- TASK ITEM
Among the records below, find the line that has "Whereabouts in the above photo is the right robot"; from there, give the lines again exactly, and stop after the line that has "Whereabouts in the above photo is the right wrist".

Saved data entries
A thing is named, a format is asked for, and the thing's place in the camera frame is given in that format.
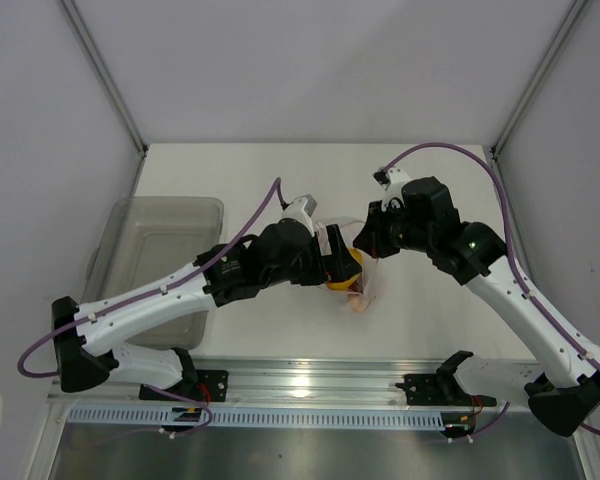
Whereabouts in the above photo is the white slotted cable duct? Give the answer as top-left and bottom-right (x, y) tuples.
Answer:
(68, 405), (445, 431)

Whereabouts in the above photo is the aluminium frame post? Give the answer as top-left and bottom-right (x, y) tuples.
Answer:
(56, 0), (148, 156)
(490, 0), (594, 162)

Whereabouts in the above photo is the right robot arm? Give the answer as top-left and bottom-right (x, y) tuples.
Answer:
(353, 169), (600, 437)

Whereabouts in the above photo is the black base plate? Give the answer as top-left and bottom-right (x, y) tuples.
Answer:
(166, 370), (229, 403)
(394, 373), (497, 407)

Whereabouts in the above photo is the orange papaya slice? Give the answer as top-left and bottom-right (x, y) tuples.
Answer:
(347, 282), (372, 313)

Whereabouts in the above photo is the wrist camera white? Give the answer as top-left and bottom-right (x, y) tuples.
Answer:
(373, 167), (412, 212)
(281, 194), (317, 236)

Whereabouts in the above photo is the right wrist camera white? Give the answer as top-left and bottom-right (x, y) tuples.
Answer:
(373, 167), (412, 212)

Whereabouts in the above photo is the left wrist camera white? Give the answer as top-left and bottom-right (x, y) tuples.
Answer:
(281, 194), (317, 236)

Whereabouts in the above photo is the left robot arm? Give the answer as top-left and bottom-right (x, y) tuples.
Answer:
(51, 220), (362, 400)

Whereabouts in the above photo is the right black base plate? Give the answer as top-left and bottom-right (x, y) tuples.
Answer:
(394, 373), (497, 407)

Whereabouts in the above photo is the left aluminium frame post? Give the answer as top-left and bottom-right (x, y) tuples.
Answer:
(56, 0), (148, 156)

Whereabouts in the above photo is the right aluminium frame post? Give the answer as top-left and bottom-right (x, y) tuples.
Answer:
(490, 0), (594, 162)

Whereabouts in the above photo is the aluminium mounting rail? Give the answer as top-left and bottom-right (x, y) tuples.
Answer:
(47, 355), (594, 412)

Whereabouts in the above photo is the clear plastic bin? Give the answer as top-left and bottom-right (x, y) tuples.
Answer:
(77, 197), (224, 354)

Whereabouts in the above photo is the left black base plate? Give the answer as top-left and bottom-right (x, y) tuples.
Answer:
(166, 370), (229, 403)

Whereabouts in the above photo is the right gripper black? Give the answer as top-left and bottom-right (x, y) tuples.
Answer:
(353, 198), (434, 260)

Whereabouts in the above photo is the clear zip top bag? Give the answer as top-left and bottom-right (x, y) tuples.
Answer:
(315, 217), (378, 313)

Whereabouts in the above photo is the yellow lemon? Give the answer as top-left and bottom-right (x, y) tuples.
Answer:
(326, 247), (364, 291)

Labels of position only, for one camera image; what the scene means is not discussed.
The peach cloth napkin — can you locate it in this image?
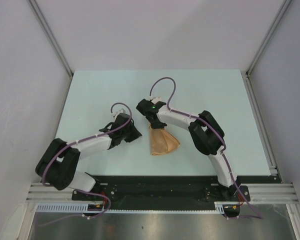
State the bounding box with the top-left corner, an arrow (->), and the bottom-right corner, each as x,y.
148,126 -> 180,156

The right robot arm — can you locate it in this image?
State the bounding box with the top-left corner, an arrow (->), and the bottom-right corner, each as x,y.
136,99 -> 240,201

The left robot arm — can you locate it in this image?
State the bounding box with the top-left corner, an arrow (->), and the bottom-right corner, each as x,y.
35,112 -> 142,200

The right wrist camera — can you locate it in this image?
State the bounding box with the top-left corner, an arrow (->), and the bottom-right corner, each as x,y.
149,96 -> 162,104

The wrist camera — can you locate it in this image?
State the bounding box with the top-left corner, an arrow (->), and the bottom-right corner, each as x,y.
149,96 -> 162,104
111,108 -> 126,119

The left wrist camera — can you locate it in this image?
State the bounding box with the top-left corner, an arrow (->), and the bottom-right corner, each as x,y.
111,108 -> 126,119

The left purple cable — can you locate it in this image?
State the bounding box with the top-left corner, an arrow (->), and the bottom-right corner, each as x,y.
38,102 -> 133,226

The purple cable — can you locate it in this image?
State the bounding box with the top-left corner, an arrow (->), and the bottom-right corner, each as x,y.
149,76 -> 263,220
38,102 -> 133,226

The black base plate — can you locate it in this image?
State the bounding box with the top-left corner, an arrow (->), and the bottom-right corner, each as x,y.
71,175 -> 281,204

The slotted cable duct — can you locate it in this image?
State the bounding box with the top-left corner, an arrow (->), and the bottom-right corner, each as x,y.
36,199 -> 240,215

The left aluminium frame post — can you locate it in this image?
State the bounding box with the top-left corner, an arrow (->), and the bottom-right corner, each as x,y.
26,0 -> 74,79

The aluminium frame post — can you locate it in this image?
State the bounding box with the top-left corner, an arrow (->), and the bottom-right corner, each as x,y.
245,0 -> 294,77
26,0 -> 74,79

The aluminium front rail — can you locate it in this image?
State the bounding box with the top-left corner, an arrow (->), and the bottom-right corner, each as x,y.
25,183 -> 299,205

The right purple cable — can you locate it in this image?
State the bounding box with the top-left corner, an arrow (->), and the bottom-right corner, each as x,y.
149,76 -> 263,220

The right aluminium frame post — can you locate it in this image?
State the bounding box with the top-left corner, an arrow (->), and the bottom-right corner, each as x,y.
245,0 -> 294,77

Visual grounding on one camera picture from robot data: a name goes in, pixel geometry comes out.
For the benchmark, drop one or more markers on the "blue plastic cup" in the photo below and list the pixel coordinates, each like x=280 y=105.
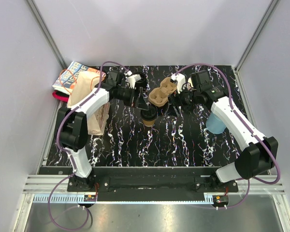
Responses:
x=215 y=125

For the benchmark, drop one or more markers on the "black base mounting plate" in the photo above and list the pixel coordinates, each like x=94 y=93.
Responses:
x=145 y=185

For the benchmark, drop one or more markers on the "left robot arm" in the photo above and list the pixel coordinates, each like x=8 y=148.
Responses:
x=71 y=123

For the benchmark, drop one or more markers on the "red cloth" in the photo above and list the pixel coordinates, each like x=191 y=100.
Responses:
x=60 y=96

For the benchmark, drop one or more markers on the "black coffee lid stack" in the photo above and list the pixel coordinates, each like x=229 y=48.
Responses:
x=142 y=82

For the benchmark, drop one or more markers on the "paper takeout bag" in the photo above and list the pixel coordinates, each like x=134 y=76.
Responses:
x=92 y=101

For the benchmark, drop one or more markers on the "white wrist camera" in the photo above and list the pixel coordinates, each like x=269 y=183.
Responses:
x=131 y=79
x=179 y=80

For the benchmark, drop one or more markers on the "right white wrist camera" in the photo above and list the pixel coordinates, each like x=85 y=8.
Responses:
x=179 y=80

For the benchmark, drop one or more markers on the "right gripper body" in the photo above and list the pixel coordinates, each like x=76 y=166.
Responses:
x=183 y=98

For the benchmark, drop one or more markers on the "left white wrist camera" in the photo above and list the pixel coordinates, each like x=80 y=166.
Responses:
x=131 y=79

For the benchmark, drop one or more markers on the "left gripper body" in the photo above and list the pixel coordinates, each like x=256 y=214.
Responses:
x=136 y=99

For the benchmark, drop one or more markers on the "black coffee cup lid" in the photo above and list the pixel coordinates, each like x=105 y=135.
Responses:
x=149 y=114

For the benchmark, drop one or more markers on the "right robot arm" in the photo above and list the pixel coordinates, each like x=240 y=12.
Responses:
x=258 y=152

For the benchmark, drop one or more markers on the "single paper coffee cup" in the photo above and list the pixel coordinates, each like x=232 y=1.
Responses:
x=148 y=120

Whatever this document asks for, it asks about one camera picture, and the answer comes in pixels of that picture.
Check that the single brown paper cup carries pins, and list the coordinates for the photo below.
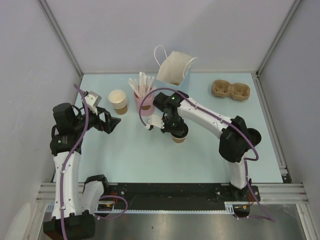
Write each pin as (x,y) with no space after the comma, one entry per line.
(178,139)

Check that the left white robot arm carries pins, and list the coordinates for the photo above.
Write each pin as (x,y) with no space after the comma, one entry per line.
(67,162)

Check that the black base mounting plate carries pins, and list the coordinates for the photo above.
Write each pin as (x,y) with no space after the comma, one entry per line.
(180,196)

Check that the white and blue paper bag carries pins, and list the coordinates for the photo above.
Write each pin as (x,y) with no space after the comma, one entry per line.
(175,66)

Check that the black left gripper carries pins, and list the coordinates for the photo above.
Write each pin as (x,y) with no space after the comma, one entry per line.
(109,123)

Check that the stack of brown paper cups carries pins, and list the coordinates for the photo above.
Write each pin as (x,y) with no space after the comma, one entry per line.
(119,101)

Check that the aluminium frame rail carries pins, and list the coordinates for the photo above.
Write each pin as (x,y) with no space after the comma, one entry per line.
(278,193)

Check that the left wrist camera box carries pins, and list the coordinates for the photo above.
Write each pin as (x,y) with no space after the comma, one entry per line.
(92,100)

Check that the pink straw holder cup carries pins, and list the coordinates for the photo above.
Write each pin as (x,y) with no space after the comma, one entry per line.
(147,108)

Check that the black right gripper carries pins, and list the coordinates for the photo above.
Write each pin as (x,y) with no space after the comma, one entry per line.
(178,130)

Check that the bundle of wrapped white straws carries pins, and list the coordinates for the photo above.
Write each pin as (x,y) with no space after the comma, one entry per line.
(142,86)

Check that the black plastic cup lid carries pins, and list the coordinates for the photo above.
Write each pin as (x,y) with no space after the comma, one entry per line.
(180,133)

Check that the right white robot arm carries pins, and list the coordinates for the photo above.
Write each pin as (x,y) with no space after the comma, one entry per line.
(235,138)

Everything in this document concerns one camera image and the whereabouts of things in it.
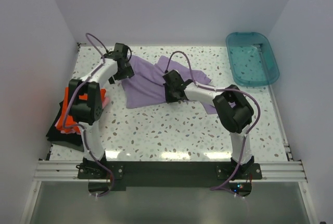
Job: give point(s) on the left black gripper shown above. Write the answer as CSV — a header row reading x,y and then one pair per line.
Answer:
x,y
128,73

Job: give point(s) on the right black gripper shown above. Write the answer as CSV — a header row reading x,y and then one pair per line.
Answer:
x,y
168,99

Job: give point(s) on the lavender t shirt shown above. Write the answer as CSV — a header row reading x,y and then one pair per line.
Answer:
x,y
146,87

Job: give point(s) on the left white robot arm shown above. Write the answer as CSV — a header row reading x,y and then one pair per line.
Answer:
x,y
85,104

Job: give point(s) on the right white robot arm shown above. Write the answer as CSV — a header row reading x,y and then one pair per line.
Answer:
x,y
234,111

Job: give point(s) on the orange folded t shirt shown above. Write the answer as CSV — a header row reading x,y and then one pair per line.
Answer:
x,y
66,96

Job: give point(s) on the teal plastic basket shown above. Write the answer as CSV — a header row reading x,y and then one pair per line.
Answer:
x,y
252,61

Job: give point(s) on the black folded t shirt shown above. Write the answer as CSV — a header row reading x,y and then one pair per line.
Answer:
x,y
54,136

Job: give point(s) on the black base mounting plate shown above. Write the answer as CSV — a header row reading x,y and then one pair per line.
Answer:
x,y
118,176

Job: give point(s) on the aluminium frame rail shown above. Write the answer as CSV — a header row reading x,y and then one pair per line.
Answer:
x,y
271,171

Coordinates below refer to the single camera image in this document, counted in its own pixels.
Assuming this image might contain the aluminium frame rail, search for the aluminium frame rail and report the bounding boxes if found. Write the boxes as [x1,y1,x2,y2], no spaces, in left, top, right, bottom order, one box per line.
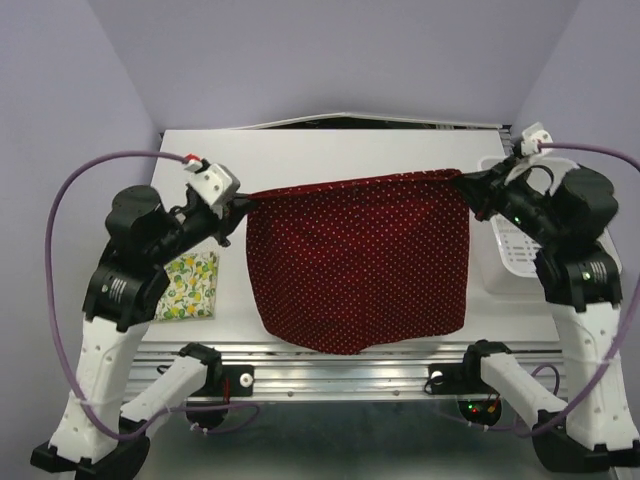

- SOLUTION
Whereabouts in the above photo is the right robot arm? Give the answer as top-left and bottom-right (x, y) tuples.
Answer:
(353, 169), (600, 437)

Whereabouts in the above photo is the black base plate? Give the answer as top-left and bottom-right (x, y) tuples.
Answer:
(166, 370), (229, 403)
(394, 373), (497, 407)

Whereabouts in the above photo is the orange papaya slice? Give the answer as top-left and bottom-right (x, y) tuples.
Answer:
(347, 282), (372, 313)

Whereabouts in the above photo is the wrist camera white? Give the answer as top-left and bottom-right (x, y) tuples.
Answer:
(373, 167), (412, 212)
(281, 194), (317, 236)

Whereabouts in the above photo is the right wrist camera white? Give the answer as top-left and bottom-right (x, y) tuples.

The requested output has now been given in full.